These differences cause concern among employers in all sectors of the economy. Still, the issue is most prominently expressed in the less competition-oriented (and more clique-oriented) work environment of the civil service. In addition to problems of personal connection in everyday work, the civil service needs to represent state values to the general public. The expectation that a Charedi employee who grew up in a non-Zionist and isolating society will succeed in providing this service seems illogical to the employer. Despite positive remarks expressed by employers who have hired Charedim into the civil service, Charedi integration has not increased significantly.
Therefore, following the 2017 law that required 7% of Charedim to be hired and the flood of Charedim that hit the civil service job market, employers got cold feet. They understood that a genuine openness to accepting Charedim would bring greater diversity to their office than they necessarily wanted – diversity that goes beyond the varying faces of women, immigrants, and Arabs, but also in significant cultural changes they must accommodate. For many, this was too challenging.
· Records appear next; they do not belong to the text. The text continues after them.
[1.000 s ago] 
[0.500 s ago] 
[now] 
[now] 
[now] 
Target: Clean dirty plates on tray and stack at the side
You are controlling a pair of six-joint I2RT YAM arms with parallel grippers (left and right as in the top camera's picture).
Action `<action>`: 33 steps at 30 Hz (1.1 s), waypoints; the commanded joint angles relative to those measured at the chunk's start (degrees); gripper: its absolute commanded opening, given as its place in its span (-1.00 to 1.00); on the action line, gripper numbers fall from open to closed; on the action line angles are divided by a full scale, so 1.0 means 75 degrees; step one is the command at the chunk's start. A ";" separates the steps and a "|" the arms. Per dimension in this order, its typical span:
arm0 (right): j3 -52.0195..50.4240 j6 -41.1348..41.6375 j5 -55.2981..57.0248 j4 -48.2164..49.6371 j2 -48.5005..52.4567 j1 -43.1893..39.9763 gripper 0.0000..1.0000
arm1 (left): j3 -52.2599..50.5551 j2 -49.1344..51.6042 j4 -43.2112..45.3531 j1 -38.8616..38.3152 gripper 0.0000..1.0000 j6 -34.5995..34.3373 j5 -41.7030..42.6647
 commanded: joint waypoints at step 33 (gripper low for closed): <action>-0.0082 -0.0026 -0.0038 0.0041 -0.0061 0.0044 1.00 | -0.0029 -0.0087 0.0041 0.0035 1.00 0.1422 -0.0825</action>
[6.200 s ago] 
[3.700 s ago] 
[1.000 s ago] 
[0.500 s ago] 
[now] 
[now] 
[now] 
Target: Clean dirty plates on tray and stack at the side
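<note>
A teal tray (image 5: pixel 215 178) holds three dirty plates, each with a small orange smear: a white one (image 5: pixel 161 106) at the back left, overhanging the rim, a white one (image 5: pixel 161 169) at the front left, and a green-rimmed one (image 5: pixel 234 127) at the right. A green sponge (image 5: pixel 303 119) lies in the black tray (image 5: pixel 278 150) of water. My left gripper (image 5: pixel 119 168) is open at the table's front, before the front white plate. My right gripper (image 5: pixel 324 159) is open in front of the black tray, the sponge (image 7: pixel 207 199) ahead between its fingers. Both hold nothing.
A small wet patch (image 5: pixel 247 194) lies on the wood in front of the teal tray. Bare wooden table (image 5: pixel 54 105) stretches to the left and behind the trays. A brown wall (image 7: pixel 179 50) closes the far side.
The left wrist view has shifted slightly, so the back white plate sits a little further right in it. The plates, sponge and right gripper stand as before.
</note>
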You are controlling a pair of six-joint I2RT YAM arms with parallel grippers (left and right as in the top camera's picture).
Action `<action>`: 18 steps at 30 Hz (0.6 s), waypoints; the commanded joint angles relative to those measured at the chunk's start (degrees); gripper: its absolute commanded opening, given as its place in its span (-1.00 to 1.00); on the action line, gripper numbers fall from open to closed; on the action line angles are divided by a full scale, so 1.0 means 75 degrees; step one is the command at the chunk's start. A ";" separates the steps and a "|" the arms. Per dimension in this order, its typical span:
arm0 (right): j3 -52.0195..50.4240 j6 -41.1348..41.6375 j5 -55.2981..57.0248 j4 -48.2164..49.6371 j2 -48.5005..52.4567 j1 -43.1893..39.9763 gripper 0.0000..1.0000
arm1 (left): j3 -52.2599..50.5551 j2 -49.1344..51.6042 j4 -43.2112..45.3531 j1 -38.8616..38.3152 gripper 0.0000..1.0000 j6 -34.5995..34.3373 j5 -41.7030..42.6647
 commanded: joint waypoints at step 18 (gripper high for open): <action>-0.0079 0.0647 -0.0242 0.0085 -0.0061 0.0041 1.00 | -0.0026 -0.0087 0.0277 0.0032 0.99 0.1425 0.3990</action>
As for the legal to employ Charedim and to provide Charedi with designated jobs, the long sorting process, which many Charedim are not used to, came to their aid.
Many Charedim find difficulty in passing the screening process. The reasons are partially poor skills but also an inability to make the required mental adjustment. There are several differences between Charedi and non-Charedi candidates. First, Charedim don’t learn to market themselves in the accepted ways of today’s job market. Charedi culture promotes modesty and goodwill over individualism and a sense of self-importance, and this does not always serve them well at interviews, where there is confidence and vision are more in demand.
Beyond that, the language issue is also central. The professional concepts mentioned in the tender, the exams he has to pass, the resume he needs to write – all these are written in a foreign language from the perspective of the Charedi job seeker. The use of the wrong words gives a bad impression, and even somebody who is highly talented for a management position will appear unprofessional in the screening process.
Selection panels are mostly made up of senior officials, and since the number of Charedi executives is zero, it is likely that committee members will have negligible familiarity with Charedim, thus hurting the candidate’s chances. The prestigious Yeshiva at which the Charedi candidate studied does not particularly impress them
Even if the candidate manages to pass these hurdles and reach the final selection panel, interviewers are unlikely to be familiar with Charedi culture. They will find it hard to properly evaluate him based on details given at the interview. Selection panels are mostly made up of senior officials, and since the number of Charedi executives is zero, it is likely that committee members will have negligible familiarity with Charedim, thus hurting the candidate’s chances. The prestigious Yeshiva at which the Charedi candidate studied does not particularly impress them; nor does his resourcefulness in completing academic studies with honors while continuing to study in Kollel and maintaining an external image as an Avrech. Charedi life is foreign to them, and they know nothing about the values and norms practiced in Charedi society. Similarly, a young Charedi woman who is careful to refrain from looking directly at a male interviewer, as she was taught in school, will be mistakenly perceived as being unassertive or rude. She might be rejected even though her abilities are not inferior to, or may even be superior to, other interviewees.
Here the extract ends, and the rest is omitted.